OilPrice just posted a new article:

https://oilprice.com/Energy/Energy-General/Energy-Giants-To-Bring-Greener-LNG-To-The-Market.html

This LNG is not "green" at all. It's still a fossil fuel, and every molecule of fossil CH4 that is burned adds CO2 to the atmosphere.  What they are doing is consuming less fossil fuel in the process of compressing the LNG. Very commendable and all that, but it's still part of the process of pumping carbon out of the ground and adding it to the atmosphere. I did not see a mention in the article of how much fossil carbon is saved by the efficinecy gains, but I very much doubt it's more than 10%, so this stuff is "only" 90% as dirty as current LNG.

America has made the greatest improvement in lowering CO2 and REAL air pollutants than any other large nations all the while keeping energy prices much lower.
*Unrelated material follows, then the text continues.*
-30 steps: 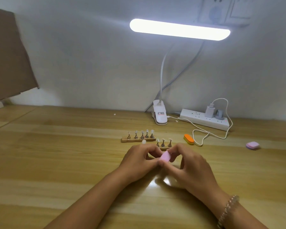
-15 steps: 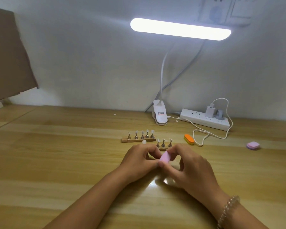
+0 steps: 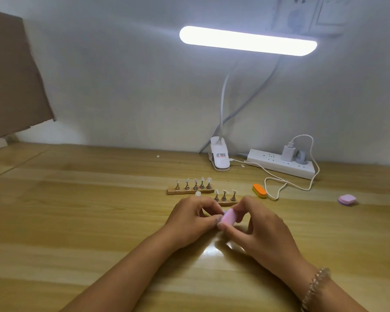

IMO this is a pretty ideal situation. 

The main problem with fossil fuels, aside from coal, is that they don't seem to be profitable right now because they are so abundant and nobody wants to subsidize them like all the solar plants, wind turbines, and electric cars. All those subsidies create a false economy based on false claims. Those false claims are based on subsidies, new power lines, and lack of proven results. All that ends up with higher prices to the consumers.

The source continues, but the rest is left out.